Adults weave far more complex forms of thought out of physical experience than children do, says Daniel Casasanto of the Max Planck Institute for Psycholinguistics in Nijmegen, the Netherlands. His latest research suggests that people with different kinds of bodies think differently about abstract concepts such as goodness and badness.
Right- and left-handers intuitively associate positive concepts with the side of space on which they act most dexterously, and negative concepts with the side of space where they have difficulty, Casasanto reported at the cognitive science meeting.
Cultures everywhere celebrate right-sidedness and denigrate the left side. Consider the English phrases “the right answer,” “my right-hand man,” “out in left field” and “two left feet.” Linguists who support embodied cognition have argued for more than 20 years that verbal metaphors—say, being “high on life” or feeling “down in the dumps”—reflect universal bodily experiences, such as standing tall when proud versus slouching when dejected.
Yet left-handers’ physical experiences yield a “left is best” perspective that clashes with cultural beliefs and common metaphors shaped by a right-handed majority, Casasanto hypothesizes.
He conducted experiments with 886 college students. About 11 percent reported being left-handed. In one task, participants were told to draw a “good” animal in one box and a “bad” animal in another box. Boxes either appeared on the left or right side of a page or one above the other. Righties routinely put good animals on the right and bad ones on the left; lefties did the opposite. Everyone, regardless of handedness, put good animals above bad animals.
Concepts of up and down are universally associated with positive and negative bodily states, respectively, whereas ideas about the merits of right and left are shaped by the different physical experiences of right- and left-handers, Casasanto proposes.
In a second task, right- and left-handers viewed pairs of similar-looking, computer-generated alien creatures and chose one as representative of certain characteristics, such as being “more intelligent” or “less honest.” Righties generally favored creatures displayed to the right and disliked creatures on the left; again, lefties took the opposite approach.

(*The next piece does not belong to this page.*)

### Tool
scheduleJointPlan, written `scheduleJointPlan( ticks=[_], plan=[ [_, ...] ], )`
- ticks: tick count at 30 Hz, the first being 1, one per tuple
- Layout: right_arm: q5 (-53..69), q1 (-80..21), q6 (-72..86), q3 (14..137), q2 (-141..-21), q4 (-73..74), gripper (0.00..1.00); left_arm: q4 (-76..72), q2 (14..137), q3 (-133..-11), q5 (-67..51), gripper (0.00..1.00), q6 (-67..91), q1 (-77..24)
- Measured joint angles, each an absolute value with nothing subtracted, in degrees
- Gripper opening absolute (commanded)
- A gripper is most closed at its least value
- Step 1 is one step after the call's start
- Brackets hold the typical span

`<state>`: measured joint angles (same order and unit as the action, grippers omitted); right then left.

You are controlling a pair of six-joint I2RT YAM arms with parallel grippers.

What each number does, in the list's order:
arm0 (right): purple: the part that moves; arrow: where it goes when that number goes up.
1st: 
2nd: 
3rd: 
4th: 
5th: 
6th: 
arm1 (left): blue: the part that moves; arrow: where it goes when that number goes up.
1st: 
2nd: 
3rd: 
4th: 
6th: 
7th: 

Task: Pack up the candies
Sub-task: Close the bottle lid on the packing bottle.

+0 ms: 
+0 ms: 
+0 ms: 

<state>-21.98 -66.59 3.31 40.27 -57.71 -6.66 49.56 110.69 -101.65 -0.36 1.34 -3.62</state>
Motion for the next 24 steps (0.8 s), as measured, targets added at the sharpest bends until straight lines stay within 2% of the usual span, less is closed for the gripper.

The same split between right- and left-handers characterized preferences for similar-sounding shopping choices or job applicants described in boxes on the right and left sides of a computer screen.
Conceptions of time are rooted in physical experience as well, according to Casasanto and Lera Boroditsky of StanfordUniversity. People often talk about time using spatial language, as in the phrases “taking a long vacation” and “moving the meeting forward two hours.” The metaphorical link between space and time grows out of a deeper, nonverbal tendency for people to incorporate spatial information into time estimates, the researchers contend in the February Cognition.
In one experiment, participants watched a series of lines on a computer screen expand to various lengths over durations that ranged from one to five seconds. Some lines grew to different lengths over the same amount of time. Volunteers judged lines that traveled a relatively short distance to have taken less time than they actually did. Lines that covered long distances were judged to have taken more time than they actually did.
In contrast, participants’ estimates of line lengths were not altered by differences in the amount of time lines took to grow.
Such findings fit with the view that fundamental abstract concepts, such as how time works, stem from perception and behavior, not cultural dictums or vivid metaphors, remarks computer scientist Jerome Feldman of the University of California, Berkeley.
“Cognition is being reunited with perception, action and language, but nobody understands how all of the pieces fit together,” Casasanto says.
Perhaps some day in the not-too-distant future, a group of social robots will tire of watching computer scientists hide food from each other and start arguing among themselves about the nature of cognition. Just imagine the experiments that they’d dream up.